Ask first not how can we deploy new technology but should we?
With edtech evolving at a tremendous rate, it’s important to be sceptical of far-fetched claims and remember the imperative to “do no harm”
One of science fiction writer Isaac Asimov’s three laws of robotics was that a robot may not injure a human or, through inaction, allow a human to come to harm.
As technology becomes more sophisticated, with artificial intelligence and advanced robotics, it’s a “law” worth bearing in mind in sensitive settings such as schools and hospitals. Although fictional, it’s the equivalent of doctors’ injunction to “do no harm”.
A project, recently funded by the Department for Education, that uses robots to help children in hospital to return to school would certainly appear to do no harm; quite the opposite, in fact.
However, not all technology fares so well. So much money has been wasted in schools on tech that isn’t fit for purpose and adds nothing to education. In terms of opportunity cost, it just doesn’t bear thinking about.
And I don’t know how many times I’ve had to listen to tech entrepreneurs tell me how outdated the education system is and how their shiny new kit is going to disrupt it. Funnily enough, Michael Gove was way ahead of them on that score, using no tech at all to do so.
But the problem is that the last thing schools need is disruption or revolution. What technology needs to do is to support learning. It’s as simple as that.

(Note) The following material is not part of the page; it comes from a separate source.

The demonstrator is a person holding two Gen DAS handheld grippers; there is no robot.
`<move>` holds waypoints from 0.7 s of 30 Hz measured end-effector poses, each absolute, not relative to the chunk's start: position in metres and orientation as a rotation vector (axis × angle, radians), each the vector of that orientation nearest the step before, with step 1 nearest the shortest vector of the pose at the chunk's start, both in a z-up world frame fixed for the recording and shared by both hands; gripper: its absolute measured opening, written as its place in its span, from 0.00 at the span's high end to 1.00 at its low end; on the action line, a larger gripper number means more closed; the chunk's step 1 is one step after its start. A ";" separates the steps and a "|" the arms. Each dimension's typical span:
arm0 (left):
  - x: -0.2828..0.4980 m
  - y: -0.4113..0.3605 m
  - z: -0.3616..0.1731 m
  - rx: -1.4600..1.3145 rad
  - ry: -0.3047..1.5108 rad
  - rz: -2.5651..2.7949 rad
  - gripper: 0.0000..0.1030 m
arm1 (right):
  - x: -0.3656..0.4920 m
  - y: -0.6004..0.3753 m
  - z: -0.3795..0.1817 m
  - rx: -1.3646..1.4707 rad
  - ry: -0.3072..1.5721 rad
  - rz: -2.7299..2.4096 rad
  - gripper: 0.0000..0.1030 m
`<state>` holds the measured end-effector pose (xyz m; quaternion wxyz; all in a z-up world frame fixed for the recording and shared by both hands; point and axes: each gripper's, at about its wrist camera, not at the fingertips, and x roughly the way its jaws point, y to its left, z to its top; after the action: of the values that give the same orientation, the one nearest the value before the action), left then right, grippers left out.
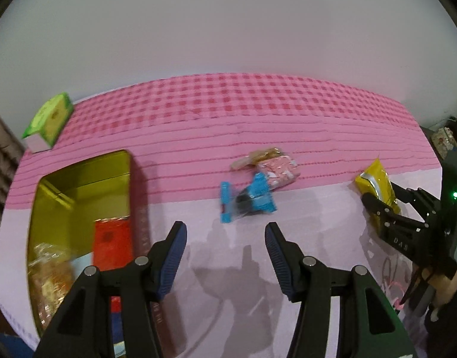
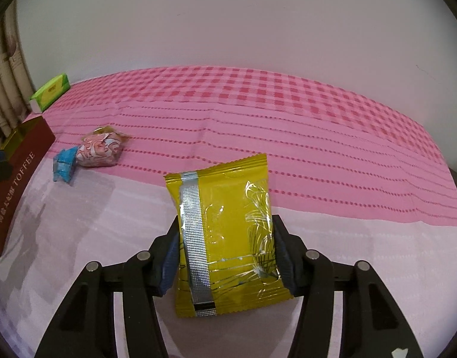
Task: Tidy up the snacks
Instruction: 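Grasp the blue wrapped candy with the left tool while the right tool holds the yellow bag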
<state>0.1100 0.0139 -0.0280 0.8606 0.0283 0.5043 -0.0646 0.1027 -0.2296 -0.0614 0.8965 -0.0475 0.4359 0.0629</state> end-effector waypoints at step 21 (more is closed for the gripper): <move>0.164 -0.001 -0.074 -0.035 1.157 -0.156 0.46 | 0.101 -0.229 -0.062 -0.096 0.902 0.131 0.46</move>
<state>0.1643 -0.0009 -0.0742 0.8342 -0.0164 0.5463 -0.0735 0.1008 -0.2292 -0.0621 0.8969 -0.0464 0.4353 0.0633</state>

There’s no point buying stuff because it’s the new thing. We have to stop and ask: does it add anything to the education that heads and teachers are trying to provide? The problem is that often we just don’t know and there’s little out there to guide and protect schools from snake-oil salesmen.
Both Justine Greening and her predecessor, Nicky Morgan, rightly insisted on the need for companies to prove impact, so that schools did not invest in “technology for technology’s sake”. Damian Hinds is feeling a little bolder, perhaps bolstered by the success of ventures such as the UCL Institute of Education’s Educate programme in demonstrating impact, and has challenged the edtech sector to create a step change in schools. He’s outlined five “key opportunities” where they could help in “improving teaching and slashing workload”.

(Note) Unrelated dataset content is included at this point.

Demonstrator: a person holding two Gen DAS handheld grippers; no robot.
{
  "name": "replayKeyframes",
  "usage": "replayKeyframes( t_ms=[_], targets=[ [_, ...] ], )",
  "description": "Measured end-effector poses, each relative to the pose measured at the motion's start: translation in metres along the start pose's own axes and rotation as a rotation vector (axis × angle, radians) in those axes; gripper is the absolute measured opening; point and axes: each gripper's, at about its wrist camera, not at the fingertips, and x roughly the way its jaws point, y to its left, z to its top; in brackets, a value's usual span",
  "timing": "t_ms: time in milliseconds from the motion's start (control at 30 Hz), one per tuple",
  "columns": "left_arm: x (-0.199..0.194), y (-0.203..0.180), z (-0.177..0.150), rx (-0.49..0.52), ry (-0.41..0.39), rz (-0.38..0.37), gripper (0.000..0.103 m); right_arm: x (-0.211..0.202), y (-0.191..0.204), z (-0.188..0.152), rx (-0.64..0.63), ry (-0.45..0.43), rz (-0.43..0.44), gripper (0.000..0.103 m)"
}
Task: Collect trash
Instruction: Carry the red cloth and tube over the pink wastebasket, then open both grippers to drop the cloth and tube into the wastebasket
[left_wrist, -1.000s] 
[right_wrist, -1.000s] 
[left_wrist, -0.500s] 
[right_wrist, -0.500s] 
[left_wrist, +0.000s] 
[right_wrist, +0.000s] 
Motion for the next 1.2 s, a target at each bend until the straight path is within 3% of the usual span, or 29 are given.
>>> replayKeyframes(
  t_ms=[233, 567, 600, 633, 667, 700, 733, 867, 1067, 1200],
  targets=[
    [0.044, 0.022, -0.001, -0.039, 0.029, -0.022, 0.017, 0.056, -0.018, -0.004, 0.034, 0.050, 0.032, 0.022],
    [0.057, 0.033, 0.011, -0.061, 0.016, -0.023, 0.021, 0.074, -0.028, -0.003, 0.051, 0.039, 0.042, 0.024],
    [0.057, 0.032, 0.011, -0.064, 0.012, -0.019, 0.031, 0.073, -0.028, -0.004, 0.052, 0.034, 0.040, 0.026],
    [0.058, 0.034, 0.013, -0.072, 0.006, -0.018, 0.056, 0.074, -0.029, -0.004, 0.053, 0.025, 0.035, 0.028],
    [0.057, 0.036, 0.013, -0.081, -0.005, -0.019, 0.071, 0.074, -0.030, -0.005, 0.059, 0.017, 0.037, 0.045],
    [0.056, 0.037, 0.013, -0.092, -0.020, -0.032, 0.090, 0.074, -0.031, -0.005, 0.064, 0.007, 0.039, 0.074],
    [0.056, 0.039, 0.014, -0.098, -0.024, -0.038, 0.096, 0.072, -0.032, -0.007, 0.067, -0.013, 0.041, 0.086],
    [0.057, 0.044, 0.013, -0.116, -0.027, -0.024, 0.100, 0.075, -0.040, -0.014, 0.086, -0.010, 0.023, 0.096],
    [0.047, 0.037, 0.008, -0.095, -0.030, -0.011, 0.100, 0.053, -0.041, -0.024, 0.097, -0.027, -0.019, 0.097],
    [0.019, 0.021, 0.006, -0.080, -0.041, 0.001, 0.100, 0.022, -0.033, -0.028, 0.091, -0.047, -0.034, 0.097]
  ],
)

It’s both a pragmatic and very smart move. The government can’t solve workload without help. Hinds is basically enlisting tech firms to do it for him. And by being the first education secretary in eight years to embrace edtech, it portrays him as a forward-thinker. But what’s really clever is that, while giving his support, he has set firm parameters for edtech firms to work within.
One difficulty is how educators are going to know what to buy and how to use it. Hinds has enlisted the College of Teaching to provide training, and there will be various roadshows and a “try before you buy” scheme. There are also lessons to be learned from special schools, where tech has a much more integrated – and often vital – role. All this couldn’t come at a worse time for budgets, however. Where are schools going to get the money to buy any of these products?
And will this be enough? There’s been nothing helping schools with buying tech for eight years since Becta, an organisation tasked by the Labour government with promoting and integrating ICT in education, was abolished in Gove’s memorable 2010 “bonfire of the quangos”. Do we need a new Becta? Otherwise, determining whether tech is useful will remain a task that schools have to undertake themselves.
Technology is developing at a fast rate. As it advances, the question we should always be asking is not how can we deploy it in education but should we? There are some big ethical challenges ahead. Perhaps we need to take a cue from Asimov and set some firm rules around the use of technology in schools. Primum nonnocere.